Gdyby twoja ukochana wróciła do kontaktu i chciała randki, twoje serce przeskoczyłoby cały czas wraz z cyklem szczęśliwych neurochemikaliów w oczekiwaniu na przyjemność i myśli o możliwej szczęśliwej przyszłości razem.

Gdyby jednak nie był zainteresowany innym spotkaniem, prawdopodobnie byś to zrobił kortyzol, neurochemiczny stres związany również z depresją. Nieustanne myślenie w sposób maniakalny o osobie lub sytuacji, o tym, co zrobiliście lub czego nie zrobiliście, mogło wynikać z efektu niskich poziomów serotoniny. Znajduje się to również w zaburzeniach obsesyjno-kompulsywnych. Gniew na frustrację naszego celu lub pragnienia może prowadzić do upośledzenie zdrowia psychicznego jeśli nie nauczymy się myśleć inaczej o sytuacji.

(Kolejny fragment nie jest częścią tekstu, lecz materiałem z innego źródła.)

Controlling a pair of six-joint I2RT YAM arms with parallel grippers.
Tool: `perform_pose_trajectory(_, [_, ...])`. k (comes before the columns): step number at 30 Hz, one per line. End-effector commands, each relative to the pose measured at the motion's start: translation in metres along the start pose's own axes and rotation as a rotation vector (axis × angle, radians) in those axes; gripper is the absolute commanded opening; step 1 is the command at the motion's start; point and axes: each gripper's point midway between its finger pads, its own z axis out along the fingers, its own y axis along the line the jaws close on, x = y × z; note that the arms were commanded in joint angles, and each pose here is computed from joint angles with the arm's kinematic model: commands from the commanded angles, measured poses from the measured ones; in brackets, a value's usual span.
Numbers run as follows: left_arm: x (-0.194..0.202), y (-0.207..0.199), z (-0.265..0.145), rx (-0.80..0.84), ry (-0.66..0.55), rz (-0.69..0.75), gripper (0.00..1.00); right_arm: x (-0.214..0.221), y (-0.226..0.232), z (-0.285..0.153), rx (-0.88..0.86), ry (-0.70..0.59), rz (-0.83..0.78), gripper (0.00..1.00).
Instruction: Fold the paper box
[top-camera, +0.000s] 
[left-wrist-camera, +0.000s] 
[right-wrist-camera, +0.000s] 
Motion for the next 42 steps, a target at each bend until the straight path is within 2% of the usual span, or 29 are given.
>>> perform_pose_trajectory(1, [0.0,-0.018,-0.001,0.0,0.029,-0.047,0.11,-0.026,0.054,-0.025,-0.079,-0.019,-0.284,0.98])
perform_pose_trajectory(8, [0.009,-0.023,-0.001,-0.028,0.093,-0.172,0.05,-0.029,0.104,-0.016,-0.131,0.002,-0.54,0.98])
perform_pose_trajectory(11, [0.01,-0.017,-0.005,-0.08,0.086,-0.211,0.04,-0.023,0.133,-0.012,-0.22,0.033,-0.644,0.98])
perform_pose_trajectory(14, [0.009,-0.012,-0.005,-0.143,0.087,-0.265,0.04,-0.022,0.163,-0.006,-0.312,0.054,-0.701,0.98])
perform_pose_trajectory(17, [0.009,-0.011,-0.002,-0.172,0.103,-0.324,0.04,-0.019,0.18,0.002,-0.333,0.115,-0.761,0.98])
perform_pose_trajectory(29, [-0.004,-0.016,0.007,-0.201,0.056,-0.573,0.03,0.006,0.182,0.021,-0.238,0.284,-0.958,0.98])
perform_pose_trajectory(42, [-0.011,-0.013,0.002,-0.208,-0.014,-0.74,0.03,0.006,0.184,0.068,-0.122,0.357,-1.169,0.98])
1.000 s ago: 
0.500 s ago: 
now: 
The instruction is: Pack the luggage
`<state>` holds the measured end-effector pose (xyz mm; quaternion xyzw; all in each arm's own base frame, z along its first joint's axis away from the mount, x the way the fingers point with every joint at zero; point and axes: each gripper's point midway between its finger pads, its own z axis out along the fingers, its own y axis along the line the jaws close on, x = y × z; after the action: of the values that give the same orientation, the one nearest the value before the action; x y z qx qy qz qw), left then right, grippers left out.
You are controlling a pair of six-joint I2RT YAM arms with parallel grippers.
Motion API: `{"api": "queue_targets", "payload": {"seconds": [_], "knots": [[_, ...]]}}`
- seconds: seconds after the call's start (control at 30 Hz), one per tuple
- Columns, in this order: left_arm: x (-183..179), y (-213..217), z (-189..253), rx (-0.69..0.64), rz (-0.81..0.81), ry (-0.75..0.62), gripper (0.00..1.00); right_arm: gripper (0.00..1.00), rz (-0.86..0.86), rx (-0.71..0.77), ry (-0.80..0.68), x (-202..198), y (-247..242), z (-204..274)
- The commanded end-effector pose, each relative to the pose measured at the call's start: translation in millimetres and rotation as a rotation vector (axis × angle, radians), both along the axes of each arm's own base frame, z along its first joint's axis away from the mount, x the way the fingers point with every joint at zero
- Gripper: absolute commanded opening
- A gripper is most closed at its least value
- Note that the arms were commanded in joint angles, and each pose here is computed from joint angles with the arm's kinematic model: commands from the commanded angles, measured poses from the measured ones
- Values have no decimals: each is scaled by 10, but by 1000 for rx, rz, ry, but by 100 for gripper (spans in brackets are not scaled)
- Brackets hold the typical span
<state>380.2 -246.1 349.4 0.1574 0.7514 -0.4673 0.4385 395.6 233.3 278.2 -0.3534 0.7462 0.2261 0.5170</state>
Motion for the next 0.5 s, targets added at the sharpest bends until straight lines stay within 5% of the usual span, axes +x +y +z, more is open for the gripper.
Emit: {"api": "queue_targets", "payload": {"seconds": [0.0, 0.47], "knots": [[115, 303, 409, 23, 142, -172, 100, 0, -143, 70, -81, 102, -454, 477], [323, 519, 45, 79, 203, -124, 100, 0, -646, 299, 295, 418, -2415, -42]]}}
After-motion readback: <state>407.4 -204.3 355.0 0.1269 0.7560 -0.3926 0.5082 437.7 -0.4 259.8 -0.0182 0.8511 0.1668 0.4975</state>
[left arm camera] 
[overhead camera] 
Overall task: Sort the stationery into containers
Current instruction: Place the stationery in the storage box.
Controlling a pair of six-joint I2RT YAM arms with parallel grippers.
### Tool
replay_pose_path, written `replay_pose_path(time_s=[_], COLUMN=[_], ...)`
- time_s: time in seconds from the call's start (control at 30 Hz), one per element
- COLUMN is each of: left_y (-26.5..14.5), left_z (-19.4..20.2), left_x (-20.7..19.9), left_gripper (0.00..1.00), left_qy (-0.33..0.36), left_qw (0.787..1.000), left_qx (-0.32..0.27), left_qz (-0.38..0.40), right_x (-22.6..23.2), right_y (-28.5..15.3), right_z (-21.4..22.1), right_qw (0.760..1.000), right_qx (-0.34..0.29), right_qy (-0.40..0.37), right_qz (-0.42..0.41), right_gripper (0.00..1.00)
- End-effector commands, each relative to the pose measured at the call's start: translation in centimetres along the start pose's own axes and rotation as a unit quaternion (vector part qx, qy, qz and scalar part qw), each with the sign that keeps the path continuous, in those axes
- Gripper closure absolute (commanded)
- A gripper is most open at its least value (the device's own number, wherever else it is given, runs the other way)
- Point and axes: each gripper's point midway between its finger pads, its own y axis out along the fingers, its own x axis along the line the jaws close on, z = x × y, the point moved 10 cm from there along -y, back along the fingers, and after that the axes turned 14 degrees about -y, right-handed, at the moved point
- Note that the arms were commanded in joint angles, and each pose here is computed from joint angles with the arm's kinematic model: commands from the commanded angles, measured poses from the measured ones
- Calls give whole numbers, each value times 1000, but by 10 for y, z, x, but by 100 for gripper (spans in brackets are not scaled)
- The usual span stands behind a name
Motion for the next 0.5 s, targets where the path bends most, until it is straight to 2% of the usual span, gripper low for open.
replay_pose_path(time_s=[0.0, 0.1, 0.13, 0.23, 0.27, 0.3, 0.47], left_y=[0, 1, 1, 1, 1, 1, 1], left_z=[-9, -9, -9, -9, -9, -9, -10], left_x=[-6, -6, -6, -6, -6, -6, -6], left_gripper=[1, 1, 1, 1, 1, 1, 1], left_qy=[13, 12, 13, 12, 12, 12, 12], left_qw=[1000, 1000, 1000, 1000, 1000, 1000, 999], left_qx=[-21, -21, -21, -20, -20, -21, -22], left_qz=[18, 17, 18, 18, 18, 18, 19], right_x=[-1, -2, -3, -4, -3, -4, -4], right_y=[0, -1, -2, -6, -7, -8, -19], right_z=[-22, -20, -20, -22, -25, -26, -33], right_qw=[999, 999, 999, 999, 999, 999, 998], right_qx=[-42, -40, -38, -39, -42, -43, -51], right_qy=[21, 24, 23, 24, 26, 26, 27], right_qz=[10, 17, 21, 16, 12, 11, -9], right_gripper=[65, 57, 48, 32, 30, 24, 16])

Zbyt dużo dopaminy i niewystarczająca ilość serotoniny, neuroprzekaźników odpowiednio ścieżek „przyjemności” i „szczęścia” w mózgu, wpływa na nasz nastrój. Pamiętaj jednak, że przyjemność i szczęście to nie to samo. Dopamina jest neuroprzekaźnikiem „nagrody”, który mówi naszym mózgom: „To jest dobre, chcę więcej i chcę tego teraz”. Jednak zbyt dużo sygnalizacji dopaminy prowadzi do uzależnienia. Serotonina to neuroprzekaźnik „zadowolenia”, który mówi naszym mózgom: „To jest dobre. Mam dość. Nie chcę ani nie potrzebuję więcej”. Jednak zbyt mało serotoniny prowadzi do depresji. Idealnie, oba powinny być w optymalnej podaży. Dopamina obniża poziom serotoniny. A chroniczny stres osłabia jedno i drugie.

Nauka bycia zadowolonym i nie dążenie do ciągłego zwiększania stymulacji jest kluczową lekcją życia do nauczenia się. Tak więc nauka zarządzania naszymi myślami, fantazjami i emocjami.

Książka Loretty Breuning zatytułowana "Happy Habits of Happy Brain" i jej zapewnić zabawne wprowadzenie do naszych szczęśliwych i nieszczęśliwych neurochemikaliów.